In that they said that if we have a group $\left< G, \otimes\right >$ Then amongst the axioms, we encounter
- $\exists e \in G : \forall y \in G, e \otimes y = y \otimes e = y$
- $\forall y \in G, \exists y^{-1} \in G : y^{-1} \otimes y = y \otimes y^{-1} = e$
- The associativity axiom
- The closure axiom
My question is, were the axioms 1 and 2 limited to only (what we could call the limited axioms)
- $\exists e \in G : \forall y \in G, e \otimes y = y$
- $\forall y \in G, \exists y^{-1} \in G : y^{-1} \otimes y = e$
Then, we could say from property 1 and 2.

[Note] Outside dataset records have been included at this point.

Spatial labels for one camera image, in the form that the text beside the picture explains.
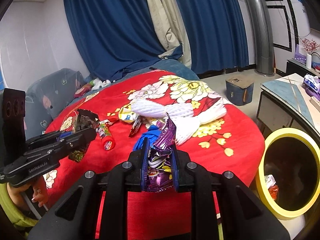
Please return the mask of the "green sleeve forearm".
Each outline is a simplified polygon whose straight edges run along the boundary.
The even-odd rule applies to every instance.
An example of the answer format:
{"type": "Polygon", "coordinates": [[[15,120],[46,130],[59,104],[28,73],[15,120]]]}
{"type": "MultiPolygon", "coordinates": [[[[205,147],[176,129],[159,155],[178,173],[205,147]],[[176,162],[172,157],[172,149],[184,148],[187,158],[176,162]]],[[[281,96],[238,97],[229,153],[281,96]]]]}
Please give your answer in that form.
{"type": "Polygon", "coordinates": [[[27,239],[29,231],[36,225],[38,220],[31,218],[29,212],[21,211],[14,204],[7,191],[7,184],[1,184],[1,207],[14,228],[24,239],[27,239]]]}

$$y^{-1} \otimes e \otimes y = y^{-1} \otimes y = e$$ $$\implies \left(y^{-1} \otimes e \right) \otimes y = e$$ $$ \texttt{Letting} \quad y^{-1} \otimes e = z$$ $$\forall y \in G, \exists z \in G : z \otimes y = e$$
From property 2, $z = y^{-1}$ because of uniqueness of the inverse element for each element in the group as a whole. Thus $y^{-1} \otimes e = y^{-1} = e \otimes y^{-1}$, the commutativity of the identity operation could be derived only using the properties of "associativity" and "uniqueness of the inverse elements" which are already present in the definition of a group.
Now once, we have derived the "commutativity of the identity operation", we could start with property 2 of the "limited axioms" $$\forall y \in G, \exists y^{-1} \in G : y^{-1} \otimes y = e$$ $$ \implies y \otimes (y^{-1} \otimes y) = y \otimes e = y$$ $$\implies (y \otimes y^{-1}) \otimes y = y$$ $$\implies \texttt{iff} z = y\otimes y^{-1} \implies z \otimes y = y$$ $$\implies \exists z \in G, \forall y \in G, : z\otimes y = y $$ From property 1 of the "limited axioms", $z = e$, because of the uniqueness of $e$.

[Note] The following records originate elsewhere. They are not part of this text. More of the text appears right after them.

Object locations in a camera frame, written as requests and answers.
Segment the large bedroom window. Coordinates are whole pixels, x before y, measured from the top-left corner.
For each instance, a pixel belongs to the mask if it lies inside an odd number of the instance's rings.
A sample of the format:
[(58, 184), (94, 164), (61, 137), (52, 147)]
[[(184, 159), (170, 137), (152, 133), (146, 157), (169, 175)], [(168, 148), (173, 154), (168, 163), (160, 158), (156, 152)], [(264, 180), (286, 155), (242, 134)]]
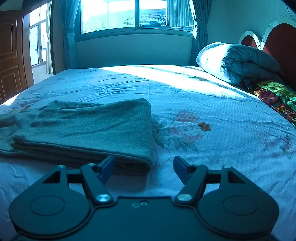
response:
[(192, 32), (188, 1), (81, 1), (81, 34), (113, 29), (172, 29)]

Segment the floral light blue bed sheet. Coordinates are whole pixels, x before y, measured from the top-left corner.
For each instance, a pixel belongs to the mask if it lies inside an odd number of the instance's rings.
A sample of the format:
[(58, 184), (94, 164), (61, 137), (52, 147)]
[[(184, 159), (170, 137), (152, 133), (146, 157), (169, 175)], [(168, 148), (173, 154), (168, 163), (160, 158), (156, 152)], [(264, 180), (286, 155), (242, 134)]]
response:
[(1, 112), (27, 112), (55, 100), (106, 104), (137, 98), (152, 108), (152, 170), (144, 177), (113, 176), (111, 193), (177, 194), (182, 183), (173, 171), (175, 156), (211, 169), (230, 165), (277, 201), (274, 236), (295, 240), (295, 127), (253, 94), (199, 67), (65, 70), (12, 97)]

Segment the colourful floral blanket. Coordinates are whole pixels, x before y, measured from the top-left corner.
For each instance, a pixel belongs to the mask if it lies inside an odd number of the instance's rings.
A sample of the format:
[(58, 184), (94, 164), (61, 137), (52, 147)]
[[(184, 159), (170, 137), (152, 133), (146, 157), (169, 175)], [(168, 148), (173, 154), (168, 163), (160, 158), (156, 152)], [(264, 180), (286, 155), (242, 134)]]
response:
[(241, 85), (295, 127), (295, 91), (287, 85), (255, 78), (241, 78)]

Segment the brown wooden door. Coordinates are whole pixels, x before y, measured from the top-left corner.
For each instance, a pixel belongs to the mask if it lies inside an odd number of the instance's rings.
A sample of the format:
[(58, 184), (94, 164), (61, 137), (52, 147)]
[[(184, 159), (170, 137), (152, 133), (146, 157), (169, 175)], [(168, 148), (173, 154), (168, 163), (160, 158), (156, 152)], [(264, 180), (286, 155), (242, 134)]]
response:
[(34, 85), (29, 21), (24, 11), (1, 11), (1, 103)]

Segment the balcony glass door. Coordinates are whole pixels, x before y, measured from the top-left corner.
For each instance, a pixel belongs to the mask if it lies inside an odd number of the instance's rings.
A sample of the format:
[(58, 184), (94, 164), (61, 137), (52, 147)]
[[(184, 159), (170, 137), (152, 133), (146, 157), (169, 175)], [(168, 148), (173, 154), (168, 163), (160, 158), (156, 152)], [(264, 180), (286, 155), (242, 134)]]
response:
[(52, 2), (30, 12), (30, 59), (31, 66), (45, 67), (47, 74), (53, 74), (50, 43), (50, 22)]

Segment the red white headboard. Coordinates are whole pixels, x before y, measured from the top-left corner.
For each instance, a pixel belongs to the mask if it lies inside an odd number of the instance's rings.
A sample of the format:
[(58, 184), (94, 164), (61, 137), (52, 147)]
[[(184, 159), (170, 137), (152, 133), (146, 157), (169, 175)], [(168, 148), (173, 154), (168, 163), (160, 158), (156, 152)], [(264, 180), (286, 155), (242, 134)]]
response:
[(239, 44), (256, 47), (266, 52), (280, 64), (280, 76), (284, 83), (295, 90), (295, 21), (280, 18), (272, 22), (262, 38), (252, 31), (244, 32)]

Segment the teal right curtain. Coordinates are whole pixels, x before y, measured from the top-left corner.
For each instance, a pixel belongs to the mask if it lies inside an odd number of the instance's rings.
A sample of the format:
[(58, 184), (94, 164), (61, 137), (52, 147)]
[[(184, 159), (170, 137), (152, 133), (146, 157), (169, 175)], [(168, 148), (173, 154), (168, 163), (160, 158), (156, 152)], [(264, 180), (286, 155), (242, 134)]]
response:
[(190, 0), (190, 10), (194, 20), (190, 65), (197, 66), (196, 57), (208, 45), (207, 25), (212, 9), (212, 0)]

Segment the teal curtain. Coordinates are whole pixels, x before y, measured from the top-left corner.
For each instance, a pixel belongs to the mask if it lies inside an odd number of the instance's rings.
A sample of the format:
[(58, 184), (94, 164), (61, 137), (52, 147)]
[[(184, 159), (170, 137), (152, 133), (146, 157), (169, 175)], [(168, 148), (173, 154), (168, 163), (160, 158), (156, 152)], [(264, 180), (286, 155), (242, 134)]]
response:
[(58, 1), (63, 27), (63, 59), (66, 69), (77, 68), (75, 20), (78, 13), (79, 0)]
[(212, 0), (190, 0), (190, 10), (194, 20), (190, 65), (197, 66), (196, 57), (208, 45), (207, 25), (212, 9)]

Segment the teal left curtain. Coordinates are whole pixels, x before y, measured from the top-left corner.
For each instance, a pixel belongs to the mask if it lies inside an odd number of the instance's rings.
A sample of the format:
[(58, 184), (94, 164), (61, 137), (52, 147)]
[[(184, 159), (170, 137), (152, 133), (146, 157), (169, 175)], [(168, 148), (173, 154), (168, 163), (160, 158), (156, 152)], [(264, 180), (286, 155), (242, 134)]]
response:
[(66, 69), (77, 68), (75, 20), (78, 13), (79, 0), (58, 1), (63, 27), (63, 59)]

Thus $\implies y \otimes y^{-1} = e = y^{-1} \otimes y$ Hence, again the property of "commutativity of inverse operators" could be derived using solely the properties of "associativity" and "uniqueness of identity elements"
Thus, my question is, do the commutativity of inverse and identity elements have to be etched into the definition of groups in group theory? Or is it a direct consequence of the "associativity of all operations" and the uniqueness of both "identity" and "inverse" elements?